→ INSTRUCTIONS FOR THE TASK: The response must consist of each line in the listing that has the word "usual" in it.

→ PROVIDED INFORMATION:
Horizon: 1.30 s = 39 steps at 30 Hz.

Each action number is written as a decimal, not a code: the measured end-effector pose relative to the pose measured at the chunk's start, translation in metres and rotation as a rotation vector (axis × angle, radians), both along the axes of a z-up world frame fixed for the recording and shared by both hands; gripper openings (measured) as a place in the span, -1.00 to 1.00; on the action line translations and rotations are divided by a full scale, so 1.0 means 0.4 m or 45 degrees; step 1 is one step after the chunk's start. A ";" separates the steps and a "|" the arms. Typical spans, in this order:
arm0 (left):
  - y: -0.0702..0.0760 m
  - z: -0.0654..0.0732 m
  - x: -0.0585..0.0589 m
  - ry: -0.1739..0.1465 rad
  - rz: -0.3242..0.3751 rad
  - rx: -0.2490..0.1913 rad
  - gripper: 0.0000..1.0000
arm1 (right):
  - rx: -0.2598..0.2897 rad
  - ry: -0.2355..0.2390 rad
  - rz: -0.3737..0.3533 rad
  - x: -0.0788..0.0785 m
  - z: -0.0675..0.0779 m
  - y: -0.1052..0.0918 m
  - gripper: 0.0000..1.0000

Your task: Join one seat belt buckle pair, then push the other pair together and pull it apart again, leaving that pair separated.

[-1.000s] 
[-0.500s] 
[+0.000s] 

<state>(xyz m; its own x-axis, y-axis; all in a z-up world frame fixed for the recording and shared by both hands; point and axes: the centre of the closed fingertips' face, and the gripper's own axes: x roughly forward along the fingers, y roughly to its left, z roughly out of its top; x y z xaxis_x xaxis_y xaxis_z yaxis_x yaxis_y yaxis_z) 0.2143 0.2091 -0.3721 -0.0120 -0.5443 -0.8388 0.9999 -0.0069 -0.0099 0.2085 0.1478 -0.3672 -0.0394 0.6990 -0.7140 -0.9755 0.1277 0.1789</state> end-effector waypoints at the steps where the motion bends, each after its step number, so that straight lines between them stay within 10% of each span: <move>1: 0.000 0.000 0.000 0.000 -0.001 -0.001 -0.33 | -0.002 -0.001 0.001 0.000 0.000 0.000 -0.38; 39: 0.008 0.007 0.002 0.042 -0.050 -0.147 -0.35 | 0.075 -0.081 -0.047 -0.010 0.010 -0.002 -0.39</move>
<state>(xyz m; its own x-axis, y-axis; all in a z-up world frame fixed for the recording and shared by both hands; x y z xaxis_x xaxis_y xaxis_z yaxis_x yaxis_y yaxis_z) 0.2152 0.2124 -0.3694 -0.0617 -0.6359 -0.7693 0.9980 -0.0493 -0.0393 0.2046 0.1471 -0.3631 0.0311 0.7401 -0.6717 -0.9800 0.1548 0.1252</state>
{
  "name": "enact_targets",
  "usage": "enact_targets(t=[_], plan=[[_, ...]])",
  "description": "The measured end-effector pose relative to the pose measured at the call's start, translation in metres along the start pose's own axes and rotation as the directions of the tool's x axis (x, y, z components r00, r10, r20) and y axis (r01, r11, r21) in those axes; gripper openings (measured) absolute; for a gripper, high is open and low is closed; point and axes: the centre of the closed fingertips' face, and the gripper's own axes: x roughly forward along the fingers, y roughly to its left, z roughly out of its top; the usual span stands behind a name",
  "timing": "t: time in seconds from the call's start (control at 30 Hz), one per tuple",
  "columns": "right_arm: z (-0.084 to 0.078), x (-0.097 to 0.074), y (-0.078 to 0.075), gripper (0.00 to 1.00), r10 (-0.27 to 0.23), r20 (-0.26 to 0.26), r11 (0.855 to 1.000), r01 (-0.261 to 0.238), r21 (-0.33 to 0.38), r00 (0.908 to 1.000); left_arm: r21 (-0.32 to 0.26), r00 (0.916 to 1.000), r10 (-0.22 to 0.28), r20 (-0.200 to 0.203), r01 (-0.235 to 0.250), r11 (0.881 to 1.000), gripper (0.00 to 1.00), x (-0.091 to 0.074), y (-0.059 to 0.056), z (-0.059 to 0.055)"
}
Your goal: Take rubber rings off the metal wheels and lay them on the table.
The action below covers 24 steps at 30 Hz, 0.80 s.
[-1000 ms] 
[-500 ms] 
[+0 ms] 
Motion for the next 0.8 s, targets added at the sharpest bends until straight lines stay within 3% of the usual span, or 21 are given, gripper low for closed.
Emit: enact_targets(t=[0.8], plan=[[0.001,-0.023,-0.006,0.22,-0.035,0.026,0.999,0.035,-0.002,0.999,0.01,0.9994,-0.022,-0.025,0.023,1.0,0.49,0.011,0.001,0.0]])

→ REPLY:
  "description": "The measured end-effector pose relative to the pose measured at the call's start, translation in metres along the start pose's own axes and rotation as the directions of the tool's x axis (x, y, z components r00, r10, r20) and y axis (r01, r11, r21) in those axes; gripper openings (measured) absolute; for a gripper, high is open and low is closed; point and axes: the centre of the closed fingertips' face, and the gripper's own axes: x roughly forward along the fingers, y roughly to its left, z roughly out of its top; the usual span stands behind a name",
Motion for the next 0.8 s, targets added at the sharpest bends until straight lines stay within 3% of the usual span, or 21 are given, gripper low for closed.

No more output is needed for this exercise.